** Data provided follows **

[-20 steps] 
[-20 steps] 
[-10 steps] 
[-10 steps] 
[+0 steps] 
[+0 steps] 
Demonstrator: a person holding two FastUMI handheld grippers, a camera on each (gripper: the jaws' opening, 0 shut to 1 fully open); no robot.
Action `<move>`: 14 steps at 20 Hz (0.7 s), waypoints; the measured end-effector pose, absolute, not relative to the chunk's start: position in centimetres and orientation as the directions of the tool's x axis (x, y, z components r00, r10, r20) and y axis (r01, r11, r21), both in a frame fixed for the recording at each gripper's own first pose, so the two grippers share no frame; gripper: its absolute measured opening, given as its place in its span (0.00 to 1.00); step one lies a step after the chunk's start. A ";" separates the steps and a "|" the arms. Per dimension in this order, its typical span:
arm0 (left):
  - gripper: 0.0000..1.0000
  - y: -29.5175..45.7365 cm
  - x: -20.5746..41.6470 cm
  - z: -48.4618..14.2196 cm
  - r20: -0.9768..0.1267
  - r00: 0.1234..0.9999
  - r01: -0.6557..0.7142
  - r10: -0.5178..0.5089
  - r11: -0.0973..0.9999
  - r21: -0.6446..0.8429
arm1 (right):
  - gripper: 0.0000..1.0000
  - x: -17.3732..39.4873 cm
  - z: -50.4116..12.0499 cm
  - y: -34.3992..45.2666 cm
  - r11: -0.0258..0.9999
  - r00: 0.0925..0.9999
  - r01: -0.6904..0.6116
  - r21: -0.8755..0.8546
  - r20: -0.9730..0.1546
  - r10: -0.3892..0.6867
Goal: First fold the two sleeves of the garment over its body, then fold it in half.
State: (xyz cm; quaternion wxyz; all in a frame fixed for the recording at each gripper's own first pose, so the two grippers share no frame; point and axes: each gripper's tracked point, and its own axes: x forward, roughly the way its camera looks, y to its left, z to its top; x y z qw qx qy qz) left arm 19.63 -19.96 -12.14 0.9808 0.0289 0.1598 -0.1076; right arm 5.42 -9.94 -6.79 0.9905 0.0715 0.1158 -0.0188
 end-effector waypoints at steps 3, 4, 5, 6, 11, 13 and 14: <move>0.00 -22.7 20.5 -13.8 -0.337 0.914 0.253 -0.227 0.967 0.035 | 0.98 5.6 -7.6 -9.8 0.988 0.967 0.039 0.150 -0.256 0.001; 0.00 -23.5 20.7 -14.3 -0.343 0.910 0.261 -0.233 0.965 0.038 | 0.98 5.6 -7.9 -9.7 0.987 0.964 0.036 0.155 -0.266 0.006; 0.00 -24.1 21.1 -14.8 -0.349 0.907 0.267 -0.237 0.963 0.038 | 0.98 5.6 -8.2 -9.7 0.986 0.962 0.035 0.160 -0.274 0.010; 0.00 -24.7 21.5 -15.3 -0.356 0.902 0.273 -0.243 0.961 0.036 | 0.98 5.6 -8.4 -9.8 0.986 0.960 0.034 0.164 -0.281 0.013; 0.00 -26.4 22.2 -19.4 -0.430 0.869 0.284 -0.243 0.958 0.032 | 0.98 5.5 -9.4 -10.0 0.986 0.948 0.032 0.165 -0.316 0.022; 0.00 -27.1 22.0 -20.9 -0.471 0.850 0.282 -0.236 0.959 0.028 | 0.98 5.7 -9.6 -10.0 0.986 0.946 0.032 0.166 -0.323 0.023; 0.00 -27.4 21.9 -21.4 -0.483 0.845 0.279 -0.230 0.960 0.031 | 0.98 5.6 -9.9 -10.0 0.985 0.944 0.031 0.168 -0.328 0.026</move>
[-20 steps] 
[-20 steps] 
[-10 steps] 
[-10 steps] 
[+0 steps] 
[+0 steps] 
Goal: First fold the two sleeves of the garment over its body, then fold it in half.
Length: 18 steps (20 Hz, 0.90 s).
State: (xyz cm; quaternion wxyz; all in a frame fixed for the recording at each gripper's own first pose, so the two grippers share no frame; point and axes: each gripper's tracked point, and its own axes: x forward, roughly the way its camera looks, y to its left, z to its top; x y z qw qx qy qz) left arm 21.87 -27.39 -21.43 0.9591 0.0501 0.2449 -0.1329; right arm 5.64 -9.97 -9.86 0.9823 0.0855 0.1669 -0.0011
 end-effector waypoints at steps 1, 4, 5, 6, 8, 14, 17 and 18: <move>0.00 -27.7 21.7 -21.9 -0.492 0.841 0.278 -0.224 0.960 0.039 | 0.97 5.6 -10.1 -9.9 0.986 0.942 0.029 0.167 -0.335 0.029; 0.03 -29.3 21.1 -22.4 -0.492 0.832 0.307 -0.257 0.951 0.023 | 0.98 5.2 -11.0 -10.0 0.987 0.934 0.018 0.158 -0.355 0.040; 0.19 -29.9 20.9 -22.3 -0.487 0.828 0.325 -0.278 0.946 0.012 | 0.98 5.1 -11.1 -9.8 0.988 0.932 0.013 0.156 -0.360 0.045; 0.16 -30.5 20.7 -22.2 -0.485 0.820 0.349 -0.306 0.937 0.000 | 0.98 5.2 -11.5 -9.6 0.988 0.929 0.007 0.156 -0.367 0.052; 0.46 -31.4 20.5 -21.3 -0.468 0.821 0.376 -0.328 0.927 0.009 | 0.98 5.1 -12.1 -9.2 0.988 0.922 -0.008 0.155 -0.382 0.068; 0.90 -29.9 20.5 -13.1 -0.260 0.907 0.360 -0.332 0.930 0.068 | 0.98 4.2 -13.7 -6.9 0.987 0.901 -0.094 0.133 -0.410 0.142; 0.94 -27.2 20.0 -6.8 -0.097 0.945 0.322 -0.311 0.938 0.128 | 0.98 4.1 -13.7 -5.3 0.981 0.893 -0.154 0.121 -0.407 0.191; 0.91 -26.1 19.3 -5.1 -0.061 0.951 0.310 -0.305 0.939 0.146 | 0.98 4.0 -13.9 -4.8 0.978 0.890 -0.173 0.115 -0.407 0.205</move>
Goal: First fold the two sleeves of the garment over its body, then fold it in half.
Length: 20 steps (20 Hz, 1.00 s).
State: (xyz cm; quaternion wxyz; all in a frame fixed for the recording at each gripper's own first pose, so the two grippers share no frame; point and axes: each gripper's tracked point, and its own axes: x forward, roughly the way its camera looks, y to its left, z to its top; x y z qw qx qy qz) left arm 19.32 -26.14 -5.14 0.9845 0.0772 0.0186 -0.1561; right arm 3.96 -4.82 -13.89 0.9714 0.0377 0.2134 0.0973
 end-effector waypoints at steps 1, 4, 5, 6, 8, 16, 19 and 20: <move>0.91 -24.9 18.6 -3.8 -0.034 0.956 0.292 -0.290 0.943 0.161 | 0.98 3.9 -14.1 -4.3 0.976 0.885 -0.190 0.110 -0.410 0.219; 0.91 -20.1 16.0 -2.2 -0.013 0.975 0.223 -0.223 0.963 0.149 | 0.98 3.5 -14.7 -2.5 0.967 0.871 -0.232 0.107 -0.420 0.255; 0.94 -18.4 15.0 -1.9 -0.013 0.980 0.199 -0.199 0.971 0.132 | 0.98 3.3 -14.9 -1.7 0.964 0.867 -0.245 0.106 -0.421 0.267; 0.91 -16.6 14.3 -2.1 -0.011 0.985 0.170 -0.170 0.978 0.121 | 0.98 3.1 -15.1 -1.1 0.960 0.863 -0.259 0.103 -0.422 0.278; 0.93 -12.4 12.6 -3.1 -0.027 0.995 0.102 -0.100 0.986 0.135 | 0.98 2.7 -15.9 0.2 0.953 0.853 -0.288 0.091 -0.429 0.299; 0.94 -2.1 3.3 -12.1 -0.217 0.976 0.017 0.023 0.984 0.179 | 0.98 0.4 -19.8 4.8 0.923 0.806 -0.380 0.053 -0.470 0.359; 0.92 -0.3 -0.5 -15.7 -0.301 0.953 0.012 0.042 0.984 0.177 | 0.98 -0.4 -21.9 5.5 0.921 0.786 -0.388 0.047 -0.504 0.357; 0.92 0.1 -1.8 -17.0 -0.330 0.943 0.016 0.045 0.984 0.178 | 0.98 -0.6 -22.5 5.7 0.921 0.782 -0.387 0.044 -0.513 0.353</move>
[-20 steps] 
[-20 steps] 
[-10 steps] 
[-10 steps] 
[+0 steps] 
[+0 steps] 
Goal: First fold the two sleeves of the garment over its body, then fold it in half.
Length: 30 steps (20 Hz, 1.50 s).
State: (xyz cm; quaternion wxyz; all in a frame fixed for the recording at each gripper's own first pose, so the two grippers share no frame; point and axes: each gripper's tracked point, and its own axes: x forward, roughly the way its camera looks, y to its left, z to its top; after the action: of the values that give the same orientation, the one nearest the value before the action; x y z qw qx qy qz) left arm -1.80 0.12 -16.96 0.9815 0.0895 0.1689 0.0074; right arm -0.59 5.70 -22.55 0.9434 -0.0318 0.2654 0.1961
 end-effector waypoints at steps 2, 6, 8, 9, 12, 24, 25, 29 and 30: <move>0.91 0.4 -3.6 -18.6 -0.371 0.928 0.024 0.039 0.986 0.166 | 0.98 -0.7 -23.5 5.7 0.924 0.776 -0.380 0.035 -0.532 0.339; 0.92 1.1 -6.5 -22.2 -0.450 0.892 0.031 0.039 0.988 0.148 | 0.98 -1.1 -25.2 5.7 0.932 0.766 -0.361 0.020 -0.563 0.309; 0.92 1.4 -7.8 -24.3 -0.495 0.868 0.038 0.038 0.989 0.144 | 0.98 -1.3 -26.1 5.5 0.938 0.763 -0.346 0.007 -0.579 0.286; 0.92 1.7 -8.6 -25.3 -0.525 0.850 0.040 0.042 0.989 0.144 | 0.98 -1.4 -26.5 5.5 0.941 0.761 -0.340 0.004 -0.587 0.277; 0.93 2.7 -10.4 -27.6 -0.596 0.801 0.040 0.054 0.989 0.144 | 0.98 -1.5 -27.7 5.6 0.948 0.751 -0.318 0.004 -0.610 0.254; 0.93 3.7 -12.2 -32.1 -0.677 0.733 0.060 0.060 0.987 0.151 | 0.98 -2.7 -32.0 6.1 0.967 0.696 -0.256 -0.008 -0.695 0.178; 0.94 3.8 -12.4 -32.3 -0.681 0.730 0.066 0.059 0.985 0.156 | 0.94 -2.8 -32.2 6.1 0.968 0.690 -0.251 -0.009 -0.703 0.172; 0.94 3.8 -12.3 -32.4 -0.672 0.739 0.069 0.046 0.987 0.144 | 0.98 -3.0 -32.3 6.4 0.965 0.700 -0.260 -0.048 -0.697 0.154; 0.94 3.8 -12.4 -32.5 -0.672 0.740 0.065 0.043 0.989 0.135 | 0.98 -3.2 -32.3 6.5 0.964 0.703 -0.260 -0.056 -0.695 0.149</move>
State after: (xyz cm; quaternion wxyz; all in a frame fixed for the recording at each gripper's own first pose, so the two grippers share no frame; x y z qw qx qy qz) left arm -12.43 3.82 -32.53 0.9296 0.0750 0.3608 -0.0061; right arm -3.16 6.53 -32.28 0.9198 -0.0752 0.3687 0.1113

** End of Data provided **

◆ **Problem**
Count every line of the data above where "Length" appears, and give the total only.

◆ **Expected answer**
3